METHODS: A meta-analysis based on 14 studies from 10 publications including 5,732 cases and 5,112 controls was performed. Published literature from PubMed, EMBASE and Web of Science was pooled and the crude odds ratios (ORs) with 95% confidence intervals (CIs) were calculated to estimate the strength of the associations.
RESULTS: Conclusively, our results indicate that individuals with a UGT2B17 deletion polymorphism were associated with tumor risks (OR = 1.29, 95% CI = 1.03-1.63, P<0.001) in a recessive model. However, after excluding two studies for their heterogeneity, the result then demonstrated that the UGT2B17 deletion polymorphism was not associated with tumor risks (OR = 1.118, 95% CI = 0.938-1.332, P>0.1). A subgroup analysis based on tumor type, sex or race did not show significant results.
CONCLUSION: These results suggest that the UGT2B17 deletion polymorphism is not associated with tumor risks.

Introduction

Tumors are a multifactorial disease and have become a major global public health burden in recent years. However, the precise mechanism of carcinogenesis is complicated and still remains to be identified. Studies have demonstrated that tumors are a result of the intricate interactions between interior and environmental factors [1], such as race, age, family history, obesity, red and processed meat consumption, smoking and steroid hormone levels [2]. It has been demonstrated that enzymes may play an important role in the sensitivity to tumor risk through their functions of detoxifying carcinogenic substances and DNA synthesis [3], [4].

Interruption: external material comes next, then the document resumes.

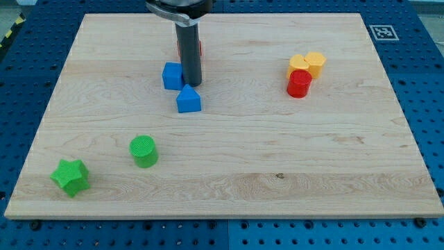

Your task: Slightly move the triangle left

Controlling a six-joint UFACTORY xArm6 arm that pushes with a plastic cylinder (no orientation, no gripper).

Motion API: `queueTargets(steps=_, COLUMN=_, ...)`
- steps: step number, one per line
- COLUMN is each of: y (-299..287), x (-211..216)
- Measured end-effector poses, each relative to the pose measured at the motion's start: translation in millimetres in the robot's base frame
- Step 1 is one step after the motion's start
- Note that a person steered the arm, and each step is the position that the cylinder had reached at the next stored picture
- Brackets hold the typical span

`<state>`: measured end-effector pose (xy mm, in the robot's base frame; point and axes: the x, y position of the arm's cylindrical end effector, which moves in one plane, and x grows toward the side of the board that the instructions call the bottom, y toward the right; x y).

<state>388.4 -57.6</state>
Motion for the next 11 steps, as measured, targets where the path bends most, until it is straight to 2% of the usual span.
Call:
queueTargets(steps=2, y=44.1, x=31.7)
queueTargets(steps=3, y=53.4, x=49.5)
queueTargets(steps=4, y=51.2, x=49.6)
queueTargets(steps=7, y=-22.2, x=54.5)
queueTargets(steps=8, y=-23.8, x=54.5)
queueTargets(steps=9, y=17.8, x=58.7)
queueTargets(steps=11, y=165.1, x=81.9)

UDP-glucuronosyltransferases (UGTs) are a family of phase II detoxification enzymes which catalyze the glucuronidation of lipophilic compounds like drugs, dietary substances, tobacco toxins and environmental xenobiotics [5]–[7]. Additionally, UGTs function to glucuronidate endogenous and exogenous estrogens and androgens and then transfer them to less active compounds which might reduce the risk of sex-related tumors, such as prostate and breast tumor.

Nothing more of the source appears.